On Tue, Nov 17, 2009 at 6:58 PM, Jodi Schneider
<[log in to unmask]> wrote:
> The first question is: what are they trying to accomplish by having DOIs?
DOIs are just a form of Handle, which is a persistent URL schema. I
don't think I need to explain what PURLs are designed to accomplish.
> If they're looking for persistent identifiers, I don't understand (a
> priori), why DOI is better, as an identifier scheme, than any other
> 'persistent identifier scheme' (ARK [1], PURL, Handle, etc[2]). (Though I
> really like CrossRef and the things they're doing.)

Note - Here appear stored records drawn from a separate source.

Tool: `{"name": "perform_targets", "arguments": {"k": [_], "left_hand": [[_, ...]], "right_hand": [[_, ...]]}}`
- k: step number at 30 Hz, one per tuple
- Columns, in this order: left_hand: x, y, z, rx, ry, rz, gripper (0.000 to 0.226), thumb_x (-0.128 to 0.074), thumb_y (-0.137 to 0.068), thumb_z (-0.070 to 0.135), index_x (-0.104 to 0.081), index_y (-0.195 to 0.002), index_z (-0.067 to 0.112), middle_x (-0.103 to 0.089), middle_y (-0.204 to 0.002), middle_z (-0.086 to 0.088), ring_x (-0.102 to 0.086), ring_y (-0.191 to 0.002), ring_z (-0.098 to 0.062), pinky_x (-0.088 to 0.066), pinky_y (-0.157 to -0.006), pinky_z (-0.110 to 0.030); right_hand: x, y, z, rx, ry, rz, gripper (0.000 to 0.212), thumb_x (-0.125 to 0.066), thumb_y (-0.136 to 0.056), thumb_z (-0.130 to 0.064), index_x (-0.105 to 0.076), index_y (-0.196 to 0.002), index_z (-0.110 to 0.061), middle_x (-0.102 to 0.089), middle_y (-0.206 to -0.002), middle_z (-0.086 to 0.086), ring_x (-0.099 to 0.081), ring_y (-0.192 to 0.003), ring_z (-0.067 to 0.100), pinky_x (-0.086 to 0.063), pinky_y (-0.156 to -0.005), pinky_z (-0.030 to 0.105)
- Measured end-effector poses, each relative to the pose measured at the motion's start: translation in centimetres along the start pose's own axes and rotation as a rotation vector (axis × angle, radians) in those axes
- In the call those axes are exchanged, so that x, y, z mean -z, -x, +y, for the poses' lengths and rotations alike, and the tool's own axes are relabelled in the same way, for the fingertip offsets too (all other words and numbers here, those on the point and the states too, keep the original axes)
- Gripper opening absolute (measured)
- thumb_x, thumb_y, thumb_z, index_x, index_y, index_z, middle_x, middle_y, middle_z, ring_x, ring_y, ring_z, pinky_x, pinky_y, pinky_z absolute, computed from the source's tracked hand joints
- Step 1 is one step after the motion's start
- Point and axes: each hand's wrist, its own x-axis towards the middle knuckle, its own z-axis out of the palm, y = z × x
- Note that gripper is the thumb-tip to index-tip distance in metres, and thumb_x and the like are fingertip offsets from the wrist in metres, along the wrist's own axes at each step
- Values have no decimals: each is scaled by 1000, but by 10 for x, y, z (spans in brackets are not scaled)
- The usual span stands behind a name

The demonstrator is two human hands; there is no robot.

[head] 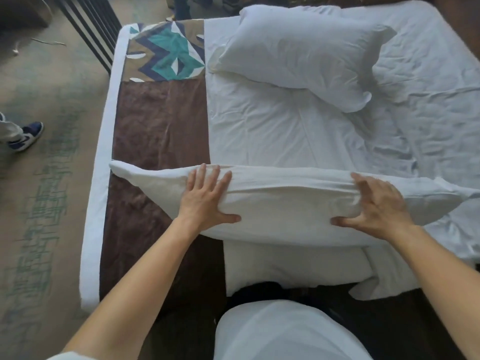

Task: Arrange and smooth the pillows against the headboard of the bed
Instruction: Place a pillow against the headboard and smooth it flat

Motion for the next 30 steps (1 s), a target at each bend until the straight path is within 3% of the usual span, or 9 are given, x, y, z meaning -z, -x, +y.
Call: {"name": "perform_targets", "arguments": {"k": [3,5,7,11,14,17,20,25,30], "left_hand": [[-7,17,-32,60,-55,18,142,-62,-50,94,-5,-160,23,-18,-166,-13,-15,-150,-43,-8,-123,-57],[-13,26,-45,87,-70,10,149,-74,-46,86,-3,-159,19,-21,-165,-15,-26,-147,-41,-18,-120,-55],[-18,30,-48,95,-82,-31,148,-78,-46,82,-4,-158,18,-20,-165,-16,-30,-146,-38,-24,-117,-53],[-25,27,-46,62,-112,-62,116,-78,-47,82,-43,-143,27,-23,-163,-19,-35,-142,-37,-26,-109,-52],[-32,18,-44,6,-186,-19,107,-73,-46,86,-51,-132,27,-24,-162,-24,-26,-148,-43,-10,-114,-65],[-43,13,-44,72,-158,-3,137,-71,-50,86,-12,-157,25,-16,-165,-22,-19,-150,-45,-3,-112,-73],[-49,19,-35,48,-109,30,136,-68,-65,81,13,-159,26,-16,-165,-23,-21,-148,-50,-10,-110,-77],[-44,23,-25,-49,-134,55,106,-66,-84,54,2,-161,26,-13,-163,-31,-19,-144,-61,-13,-106,-82],[-28,25,-15,-56,-201,79,82,-54,-89,26,-13,-161,26,-26,-158,-33,-29,-139,-61,-18,-102,-83]], "right_hand": [[2,3,8,-84,149,-92,156,-40,-34,-110,-9,-160,-22,-56,-128,13,-53,-114,34,-40,-100,48],[2,6,9,-113,230,-162,161,-31,-28,-112,-12,-160,-24,-47,-130,8,-44,-118,29,-36,-102,47],[-2,12,8,-124,224,-211,156,-39,-26,-110,-17,-158,-30,-33,-142,6,-30,-131,28,-27,-112,50],[-17,19,0,-139,205,-339,157,-57,-35,-102,10,-159,-32,-1,-168,6,1,-153,31,0,-122,58],[-32,24,-4,-137,212,-319,160,-61,-37,-99,19,-157,-31,-2,-167,2,-4,-153,30,-5,-122,60],[-43,24,-4,-129,195,-271,153,-62,-48,-96,19,-158,-27,-3,-168,1,-7,-153,28,-8,-121,61],[-52,28,0,-107,211,-259,131,-52,-70,-90,18,-158,-22,-9,-170,3,-14,-153,27,-10,-122,60],[-58,36,13,-63,332,-200,100,-26,-91,-77,17,-159,-20,-14,-169,7,-23,-150,33,-15,-120,59],[-52,39,21,-13,352,-164,81,-43,-102,-44,7,-162,-22,-24,-166,8,-31,-147,32,-19,-120,58]]}}
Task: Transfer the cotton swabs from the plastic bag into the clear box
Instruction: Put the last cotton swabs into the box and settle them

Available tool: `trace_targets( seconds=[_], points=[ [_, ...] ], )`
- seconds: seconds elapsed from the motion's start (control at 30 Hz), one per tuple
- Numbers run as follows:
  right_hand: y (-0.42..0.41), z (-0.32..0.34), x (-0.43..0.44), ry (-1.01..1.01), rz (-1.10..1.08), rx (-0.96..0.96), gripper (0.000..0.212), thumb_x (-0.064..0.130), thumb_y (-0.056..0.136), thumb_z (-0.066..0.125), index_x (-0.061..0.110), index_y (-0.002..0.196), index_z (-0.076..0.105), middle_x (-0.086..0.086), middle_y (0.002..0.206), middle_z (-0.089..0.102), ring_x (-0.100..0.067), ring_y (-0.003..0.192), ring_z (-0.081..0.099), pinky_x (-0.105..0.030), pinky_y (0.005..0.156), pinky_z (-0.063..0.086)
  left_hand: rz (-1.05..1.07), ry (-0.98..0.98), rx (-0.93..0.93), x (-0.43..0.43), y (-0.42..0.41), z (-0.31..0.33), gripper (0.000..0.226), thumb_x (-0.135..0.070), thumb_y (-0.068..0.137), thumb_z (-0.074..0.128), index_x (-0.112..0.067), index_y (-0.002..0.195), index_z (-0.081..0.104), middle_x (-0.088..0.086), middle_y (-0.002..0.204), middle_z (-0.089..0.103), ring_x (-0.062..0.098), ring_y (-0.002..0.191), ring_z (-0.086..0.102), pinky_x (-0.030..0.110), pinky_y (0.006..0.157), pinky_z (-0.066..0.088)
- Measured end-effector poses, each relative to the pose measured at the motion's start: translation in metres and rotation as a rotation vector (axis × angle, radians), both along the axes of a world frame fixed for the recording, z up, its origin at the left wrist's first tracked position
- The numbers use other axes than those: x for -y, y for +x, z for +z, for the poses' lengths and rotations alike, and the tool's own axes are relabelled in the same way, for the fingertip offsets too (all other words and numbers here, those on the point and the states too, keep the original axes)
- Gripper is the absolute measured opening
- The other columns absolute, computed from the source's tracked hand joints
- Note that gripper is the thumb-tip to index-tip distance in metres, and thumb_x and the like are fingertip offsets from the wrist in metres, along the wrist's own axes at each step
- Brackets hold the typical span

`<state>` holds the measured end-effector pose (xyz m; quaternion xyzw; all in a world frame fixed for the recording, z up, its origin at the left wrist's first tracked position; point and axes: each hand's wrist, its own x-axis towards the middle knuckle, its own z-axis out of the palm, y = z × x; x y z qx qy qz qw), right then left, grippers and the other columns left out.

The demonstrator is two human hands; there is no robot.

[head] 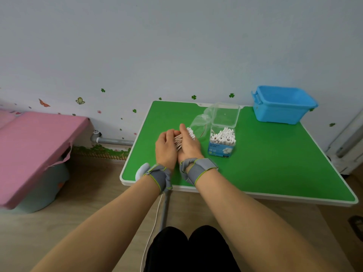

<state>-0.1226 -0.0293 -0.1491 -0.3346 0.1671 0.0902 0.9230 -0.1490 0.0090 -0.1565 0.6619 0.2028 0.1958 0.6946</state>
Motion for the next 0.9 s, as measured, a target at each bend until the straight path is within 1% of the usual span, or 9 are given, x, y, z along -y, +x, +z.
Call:
trace_targets(
  seconds=[0.1, 0.2, 0.3, 0.47, 0.6, 0.67, 0.77, 0.83, 0.9],
  points=[
    [-0.002, 0.007, -0.003, 0.079, 0.04, -0.046, 0.032, 0.019, 0.094, 0.057, 0.007, 0.068, 0.045, -0.008, 0.067, 0.048, -0.021, 0.06, 0.05, -0.034, 0.062, 0.047, 0.025, 0.042, -0.042, -0.005, 0.002, 0.001, 0.033, -0.026, 0.094, 0.046, -0.002, 0.092, 0.067, 0.021, 0.1, 0.068, 0.035, 0.096, 0.063, 0.049, 0.089, 0.049],
    [-0.002, 0.009, -0.004, 0.031, 0.037, -0.054, 0.031, 0.021, 0.095, 0.057, 0.009, 0.069, 0.044, -0.005, 0.069, 0.046, -0.017, 0.059, 0.049, -0.031, 0.057, 0.046, 0.043, 0.089, -0.094, -0.007, 0.002, -0.002, 0.039, -0.032, 0.094, 0.044, -0.001, 0.083, 0.065, 0.023, 0.093, 0.067, 0.038, 0.088, 0.06, 0.047, 0.083, 0.05],
    [-0.002, 0.011, -0.003, -0.101, 0.047, -0.027, 0.027, 0.025, 0.093, 0.06, 0.007, 0.074, 0.051, -0.005, 0.072, 0.052, -0.016, 0.061, 0.054, -0.03, 0.057, 0.049, 0.065, 0.085, -0.098, -0.005, 0.002, -0.001, 0.041, -0.035, 0.093, 0.046, -0.01, 0.061, 0.05, 0.015, 0.073, 0.055, 0.026, 0.07, 0.046, 0.043, 0.072, 0.044],
    [-0.004, 0.013, -0.004, -0.218, 0.103, 0.018, 0.029, 0.031, 0.09, 0.063, 0.01, 0.071, 0.055, -0.007, 0.067, 0.058, -0.02, 0.059, 0.057, -0.034, 0.064, 0.051, 0.093, 0.032, -0.072, -0.004, 0.004, 0.004, 0.037, -0.037, 0.091, 0.05, -0.015, 0.062, 0.045, 0.011, 0.074, 0.053, 0.021, 0.071, 0.045, 0.042, 0.072, 0.044],
    [-0.007, 0.011, -0.001, -0.259, 0.099, 0.042, 0.021, 0.02, 0.087, 0.066, 0.011, 0.071, 0.056, -0.005, 0.067, 0.059, -0.017, 0.057, 0.057, -0.022, 0.05, 0.05, 0.15, 0.169, -0.031, -0.007, 0.009, 0.006, 0.041, -0.027, 0.093, 0.048, -0.016, 0.056, 0.034, 0.003, 0.057, 0.04, 0.023, 0.064, 0.036, 0.034, 0.06, 0.029],
    [-0.006, 0.008, 0.001, -0.354, 0.062, 0.078, 0.02, 0.015, 0.084, 0.069, 0.013, 0.069, 0.056, -0.004, 0.065, 0.057, -0.015, 0.056, 0.053, -0.019, 0.047, 0.045, 0.162, 0.228, -0.03, -0.008, 0.009, 0.005, 0.038, -0.025, 0.093, 0.046, -0.015, 0.058, 0.034, 0.006, 0.058, 0.043, 0.032, 0.063, 0.043, 0.037, 0.058, 0.035],
    [-0.006, 0.003, 0.007, -0.57, 0.043, 0.183, 0.022, 0.017, 0.082, 0.069, 0.018, 0.067, 0.054, -0.003, 0.065, 0.054, -0.016, 0.061, 0.047, -0.022, 0.052, 0.036, 0.153, 0.27, -0.027, -0.011, 0.01, 0.001, 0.028, -0.025, 0.091, 0.045, -0.013, 0.066, 0.043, 0.023, 0.07, 0.056, 0.042, 0.07, 0.059, 0.051, 0.065, 0.05],
    [-0.006, 0.0, 0.011, -0.678, 0.042, 0.227, 0.024, 0.021, 0.082, 0.067, 0.019, 0.064, 0.05, -0.003, 0.066, 0.053, -0.018, 0.065, 0.047, -0.029, 0.056, 0.035, 0.158, 0.303, -0.018, -0.013, 0.01, -0.003, 0.024, -0.023, 0.09, 0.045, -0.013, 0.069, 0.045, 0.022, 0.07, 0.057, 0.04, 0.069, 0.058, 0.047, 0.064, 0.05],
    [-0.007, -0.002, 0.014, -0.799, 0.032, 0.257, 0.025, 0.024, 0.082, 0.063, 0.019, 0.063, 0.046, -0.002, 0.064, 0.051, -0.02, 0.065, 0.047, -0.033, 0.059, 0.036, 0.164, 0.322, -0.006, -0.013, 0.011, -0.005, 0.022, -0.021, 0.091, 0.046, -0.013, 0.07, 0.045, 0.014, 0.066, 0.054, 0.033, 0.065, 0.051, 0.037, 0.061, 0.042]
  ],
)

The advantage is that DOIs over other PURLs are used only for citation
purposes. As someone who works with a lot of students and faculty, I
have observed that DOIs are becoming familiar to them as a definitive
citation identifier. As more journals, publishing in an online
environment, stop using page numbers in their citations and turn
instead to article identifiers -- e.g., citations like this one:
Neylon C, Wu S (2009) Article-Level Metrics and the Evolution of
Scientific Impact. PLoS Biol 7(11): e1000242.
doi:10.1371/journal.pbio.1000242
then DOIs become the most consistently recognizable identifier for
constructing findable citations. So, you could use a PURL, but they
wouldn't be understood to mean the same thing.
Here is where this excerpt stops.